§ **Instructions to follow**
Look through the data below and output, unchanged, every line from the one holding "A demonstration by" through the one holding "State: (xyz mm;", inclusive. Skip the pictures.

== Source information

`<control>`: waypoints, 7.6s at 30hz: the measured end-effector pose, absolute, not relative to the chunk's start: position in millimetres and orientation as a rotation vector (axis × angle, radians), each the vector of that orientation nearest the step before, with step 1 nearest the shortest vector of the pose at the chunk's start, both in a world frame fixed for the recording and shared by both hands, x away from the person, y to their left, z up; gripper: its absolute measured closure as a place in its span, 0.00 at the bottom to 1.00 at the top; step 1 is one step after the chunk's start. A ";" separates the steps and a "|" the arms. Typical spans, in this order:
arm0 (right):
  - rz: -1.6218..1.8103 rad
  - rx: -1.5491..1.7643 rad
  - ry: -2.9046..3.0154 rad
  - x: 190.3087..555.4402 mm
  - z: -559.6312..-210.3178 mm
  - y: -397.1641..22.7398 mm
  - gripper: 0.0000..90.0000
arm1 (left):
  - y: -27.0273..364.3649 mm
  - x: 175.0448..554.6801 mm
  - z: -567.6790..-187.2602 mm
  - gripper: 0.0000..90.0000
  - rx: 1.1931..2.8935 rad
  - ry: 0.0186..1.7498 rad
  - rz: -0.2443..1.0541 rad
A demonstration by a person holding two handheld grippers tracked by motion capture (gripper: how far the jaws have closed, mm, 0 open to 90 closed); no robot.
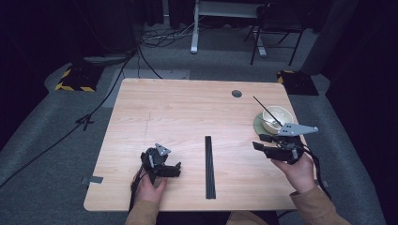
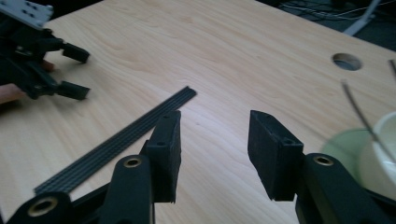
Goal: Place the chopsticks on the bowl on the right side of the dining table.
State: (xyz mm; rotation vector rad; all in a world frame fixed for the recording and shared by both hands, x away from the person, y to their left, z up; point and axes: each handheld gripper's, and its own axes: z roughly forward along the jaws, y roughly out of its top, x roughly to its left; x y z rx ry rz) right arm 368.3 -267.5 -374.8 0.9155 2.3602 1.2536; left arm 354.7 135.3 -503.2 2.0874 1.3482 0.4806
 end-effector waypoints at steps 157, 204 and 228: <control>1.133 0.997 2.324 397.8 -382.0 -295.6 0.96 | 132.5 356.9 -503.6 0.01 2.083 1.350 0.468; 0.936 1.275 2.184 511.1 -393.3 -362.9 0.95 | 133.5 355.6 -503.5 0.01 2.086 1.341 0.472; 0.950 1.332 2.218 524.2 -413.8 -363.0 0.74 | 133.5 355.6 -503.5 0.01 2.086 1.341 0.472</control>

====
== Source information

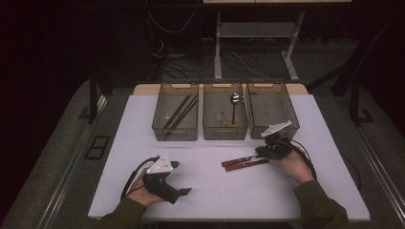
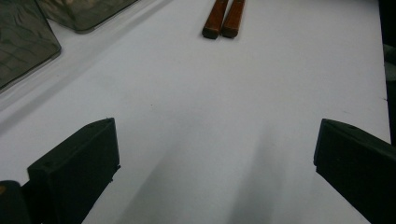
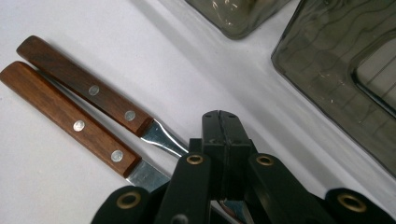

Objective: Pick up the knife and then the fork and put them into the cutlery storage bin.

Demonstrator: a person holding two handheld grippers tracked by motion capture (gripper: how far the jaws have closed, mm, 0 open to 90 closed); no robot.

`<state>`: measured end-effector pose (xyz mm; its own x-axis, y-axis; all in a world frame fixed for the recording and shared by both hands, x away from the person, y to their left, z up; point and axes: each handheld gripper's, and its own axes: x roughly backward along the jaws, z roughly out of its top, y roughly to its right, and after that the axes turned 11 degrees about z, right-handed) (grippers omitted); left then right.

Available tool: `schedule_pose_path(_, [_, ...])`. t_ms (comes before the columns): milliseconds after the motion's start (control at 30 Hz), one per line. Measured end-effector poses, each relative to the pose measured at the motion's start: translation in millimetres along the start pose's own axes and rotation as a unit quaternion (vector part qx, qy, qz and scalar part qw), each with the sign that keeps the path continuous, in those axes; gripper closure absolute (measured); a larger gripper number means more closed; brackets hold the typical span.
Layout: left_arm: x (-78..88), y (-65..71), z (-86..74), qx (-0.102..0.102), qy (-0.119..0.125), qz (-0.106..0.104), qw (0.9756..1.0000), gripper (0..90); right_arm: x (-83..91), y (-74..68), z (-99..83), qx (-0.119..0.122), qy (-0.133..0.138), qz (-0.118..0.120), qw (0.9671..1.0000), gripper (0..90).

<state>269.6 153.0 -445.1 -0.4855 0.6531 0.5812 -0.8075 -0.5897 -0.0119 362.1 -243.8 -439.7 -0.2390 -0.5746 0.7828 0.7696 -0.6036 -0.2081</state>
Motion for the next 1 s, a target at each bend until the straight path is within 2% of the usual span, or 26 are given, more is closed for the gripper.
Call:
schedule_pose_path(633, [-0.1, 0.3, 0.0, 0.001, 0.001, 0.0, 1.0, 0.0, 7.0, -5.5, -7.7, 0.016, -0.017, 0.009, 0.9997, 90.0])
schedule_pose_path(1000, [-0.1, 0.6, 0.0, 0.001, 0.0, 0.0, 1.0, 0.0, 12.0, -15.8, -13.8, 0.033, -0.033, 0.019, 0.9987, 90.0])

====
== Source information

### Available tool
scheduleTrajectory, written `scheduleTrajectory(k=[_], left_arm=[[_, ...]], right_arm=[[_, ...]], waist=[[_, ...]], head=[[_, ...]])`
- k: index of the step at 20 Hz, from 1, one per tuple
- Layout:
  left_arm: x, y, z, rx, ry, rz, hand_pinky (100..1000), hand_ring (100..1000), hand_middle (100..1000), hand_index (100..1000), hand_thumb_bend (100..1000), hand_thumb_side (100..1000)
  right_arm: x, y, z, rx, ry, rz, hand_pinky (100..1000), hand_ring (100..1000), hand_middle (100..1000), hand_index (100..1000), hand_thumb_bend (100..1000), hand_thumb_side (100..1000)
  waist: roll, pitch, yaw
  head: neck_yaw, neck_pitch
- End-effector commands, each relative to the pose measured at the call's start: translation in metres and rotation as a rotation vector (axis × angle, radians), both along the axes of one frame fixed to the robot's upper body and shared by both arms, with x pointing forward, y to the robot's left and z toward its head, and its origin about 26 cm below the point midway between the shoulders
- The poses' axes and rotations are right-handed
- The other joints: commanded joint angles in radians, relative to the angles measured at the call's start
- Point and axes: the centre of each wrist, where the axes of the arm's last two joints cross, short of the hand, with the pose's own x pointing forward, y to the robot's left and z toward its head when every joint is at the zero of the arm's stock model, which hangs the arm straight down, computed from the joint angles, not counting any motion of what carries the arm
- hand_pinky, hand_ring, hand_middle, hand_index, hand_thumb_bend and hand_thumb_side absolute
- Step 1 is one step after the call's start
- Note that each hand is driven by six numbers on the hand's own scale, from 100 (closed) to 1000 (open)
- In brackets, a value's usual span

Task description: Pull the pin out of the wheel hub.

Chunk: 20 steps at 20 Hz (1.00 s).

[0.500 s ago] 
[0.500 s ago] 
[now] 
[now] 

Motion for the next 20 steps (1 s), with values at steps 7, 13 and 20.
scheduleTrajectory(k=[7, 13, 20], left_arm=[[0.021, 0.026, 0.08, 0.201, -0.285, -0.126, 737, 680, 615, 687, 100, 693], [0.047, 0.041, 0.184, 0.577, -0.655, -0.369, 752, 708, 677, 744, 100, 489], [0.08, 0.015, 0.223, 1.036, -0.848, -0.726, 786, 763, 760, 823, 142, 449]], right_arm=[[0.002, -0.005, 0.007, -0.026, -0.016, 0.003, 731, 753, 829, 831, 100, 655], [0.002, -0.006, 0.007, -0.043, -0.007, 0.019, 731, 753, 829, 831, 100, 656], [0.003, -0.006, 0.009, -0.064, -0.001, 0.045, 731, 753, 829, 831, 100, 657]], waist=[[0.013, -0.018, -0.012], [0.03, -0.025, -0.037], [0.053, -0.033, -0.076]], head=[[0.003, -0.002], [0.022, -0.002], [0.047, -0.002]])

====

§ **Result of the task**
A demonstration by a person holding two handheld grippers tracked by motion capture (gripper: how far the jaws have closed, mm, 0 open to 90 closed); no robot.
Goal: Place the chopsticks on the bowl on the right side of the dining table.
State: (xyz mm; rotation vector rad; all in a world frame fixed for the recording and shared by both hands, x away from the person, y to their left, z up; point and axes: each handheld gripper's, and its own axes: z roughly forward along the jaws, y roughly out of its top, x roughly to its left; x y z rx ry rz) right arm 368.3 -267.5 -374.8 0.9155 2.3602 1.2536; left arm 354.7 135.3 -503.2 2.0874 1.3482 0.4806

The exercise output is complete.